27.4 years: Median age of the Latino population in 2006 (vs 36.4 years for the general population).

45%: The percentage of the Latino population that lives in California or Texas. California is home to 13.1 million Latinos, and Texas is home to 8.4 million.

15: The number of states with at least a half million Latino residents, including Arizona, California, Colorado, Florida, Georgia, Illinois, Massachusetts, Nevada, New Jersey, New Mexico, New York, North Carolina, Pennsylvania, Texas and Washington.

44%: The percentage of New Mexico’s population that is Latino, the highest of any state. Latinos also make up more than a quarter of the population in California and Texas, at 36 percent each, and Arizona (29 percent).

4.7 million: The Latino population of Los Angeles County, Calif. — the largest of any county in the nation.

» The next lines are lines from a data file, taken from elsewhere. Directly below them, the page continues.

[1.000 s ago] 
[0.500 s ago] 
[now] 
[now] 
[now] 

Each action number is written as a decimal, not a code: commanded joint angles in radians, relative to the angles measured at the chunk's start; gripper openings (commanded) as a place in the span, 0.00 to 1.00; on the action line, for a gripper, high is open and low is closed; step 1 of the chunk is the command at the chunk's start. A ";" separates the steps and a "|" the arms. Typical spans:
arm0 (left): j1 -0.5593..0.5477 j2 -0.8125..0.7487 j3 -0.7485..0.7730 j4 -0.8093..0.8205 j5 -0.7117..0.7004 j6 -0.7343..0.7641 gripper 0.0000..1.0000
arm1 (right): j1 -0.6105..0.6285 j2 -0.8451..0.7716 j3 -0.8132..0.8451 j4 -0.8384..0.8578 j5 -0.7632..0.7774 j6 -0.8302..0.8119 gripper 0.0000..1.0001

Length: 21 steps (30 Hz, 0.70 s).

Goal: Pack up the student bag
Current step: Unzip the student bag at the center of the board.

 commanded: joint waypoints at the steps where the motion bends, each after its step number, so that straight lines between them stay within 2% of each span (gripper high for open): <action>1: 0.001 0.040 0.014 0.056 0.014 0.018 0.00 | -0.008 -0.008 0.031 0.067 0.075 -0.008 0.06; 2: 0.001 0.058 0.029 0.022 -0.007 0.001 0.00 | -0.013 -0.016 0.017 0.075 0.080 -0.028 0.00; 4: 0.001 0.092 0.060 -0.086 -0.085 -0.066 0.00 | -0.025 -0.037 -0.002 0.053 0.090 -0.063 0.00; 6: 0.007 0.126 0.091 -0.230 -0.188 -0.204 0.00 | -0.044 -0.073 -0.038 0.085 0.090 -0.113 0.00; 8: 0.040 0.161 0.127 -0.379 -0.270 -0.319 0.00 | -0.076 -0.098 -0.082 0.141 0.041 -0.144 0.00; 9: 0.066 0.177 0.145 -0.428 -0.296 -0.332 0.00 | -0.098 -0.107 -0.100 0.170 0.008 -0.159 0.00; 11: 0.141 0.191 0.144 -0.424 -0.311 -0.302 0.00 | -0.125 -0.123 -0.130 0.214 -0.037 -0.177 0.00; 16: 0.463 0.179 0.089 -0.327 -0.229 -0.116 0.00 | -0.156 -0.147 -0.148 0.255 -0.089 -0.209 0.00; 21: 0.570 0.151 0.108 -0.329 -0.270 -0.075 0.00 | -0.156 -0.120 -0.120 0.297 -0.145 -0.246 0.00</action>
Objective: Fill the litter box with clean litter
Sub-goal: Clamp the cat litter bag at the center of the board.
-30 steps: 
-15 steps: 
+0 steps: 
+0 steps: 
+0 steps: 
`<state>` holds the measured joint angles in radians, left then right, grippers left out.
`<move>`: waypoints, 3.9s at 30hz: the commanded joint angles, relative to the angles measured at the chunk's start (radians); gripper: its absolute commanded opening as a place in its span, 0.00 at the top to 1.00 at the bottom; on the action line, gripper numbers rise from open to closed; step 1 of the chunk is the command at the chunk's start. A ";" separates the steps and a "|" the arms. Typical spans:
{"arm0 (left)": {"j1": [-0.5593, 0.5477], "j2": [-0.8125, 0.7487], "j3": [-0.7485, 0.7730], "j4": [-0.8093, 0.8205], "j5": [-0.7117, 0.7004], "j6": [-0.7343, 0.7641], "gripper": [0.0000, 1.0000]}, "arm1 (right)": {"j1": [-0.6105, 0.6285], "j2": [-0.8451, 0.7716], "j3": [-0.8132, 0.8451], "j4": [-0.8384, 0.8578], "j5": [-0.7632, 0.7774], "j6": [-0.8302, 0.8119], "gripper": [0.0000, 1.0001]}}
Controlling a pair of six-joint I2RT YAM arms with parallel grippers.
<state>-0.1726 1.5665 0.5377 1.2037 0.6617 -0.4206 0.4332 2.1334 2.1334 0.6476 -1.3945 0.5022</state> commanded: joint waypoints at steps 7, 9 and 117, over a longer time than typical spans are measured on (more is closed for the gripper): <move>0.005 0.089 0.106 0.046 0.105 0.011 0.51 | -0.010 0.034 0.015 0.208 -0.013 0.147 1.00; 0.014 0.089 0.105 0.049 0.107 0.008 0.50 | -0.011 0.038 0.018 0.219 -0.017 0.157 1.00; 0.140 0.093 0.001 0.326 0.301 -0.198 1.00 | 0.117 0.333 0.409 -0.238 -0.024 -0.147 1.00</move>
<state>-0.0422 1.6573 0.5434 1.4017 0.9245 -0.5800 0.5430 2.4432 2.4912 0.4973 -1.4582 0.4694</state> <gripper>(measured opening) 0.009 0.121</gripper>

305,000: The increase in Texas’ Latino population between July 1, 2005, and July 1, 2006, which led all states. California (283,000), Florida (161,000) and Arizona (102,000) also recorded large increases.

22: Number of states in which Latinos are the largest minority group, including Arizona, California, Colorado, Connecticut, Florida, Idaho, Iowa, Kansas, Maine, Massachusetts, Nebraska, Nevada, New Hampshire, New Jersey, New Mexico, Oregon, Rhode Island, Texas, Utah, Vermont, Washington and Wyoming.

1.6 million: The number of Latino-owned businesses in 2002.

Triple: The rate of growth of Latino-owned businesses between 1997 and 2002 (31 percent) compared with the national average (10 percent) for all businesses.

$222 billion: Revenue generated by Latino-owned businesses in 2002, up 19 percent from
1997.

29,168: Number of Latino-owned firms with receipts of $1 million or more.

23%: Percentage of total population younger than 5 that was Latino as of July 1, 2006.

$35,967: The median income of Latino households in 2005.

21.8%: The poverty rate among Latinos in 2005.

59%: The percentage of Latinos 25 and older who had at least a high school education in 2006.

12%: The percentage of the Latino population 25 and older with a bachelor’s degree or higher in 2006.

3.1 million: The number of Latinos 18 and older who had at least a bachelor’s degree in 2006, up from 1.4 million a decade earlier.

68%: Percentage of Latinos 16 and older who are in the civilian labor force.

17%: The percentage of Latinos 16 or older who work in management, professional and related occupations.

77,700: Number of Latino chief executives. In addition, 49,200 physicians and surgeons; 53,700 teachers; 29,000 lawyers; and 3,300 news analysts, reporters and correspondents are Latino.

7.6 million: The number of Latino citizens who reported voting in the 2004 presidential election.

1.1 million: The number of Latino veterans of the U.S. armed forces.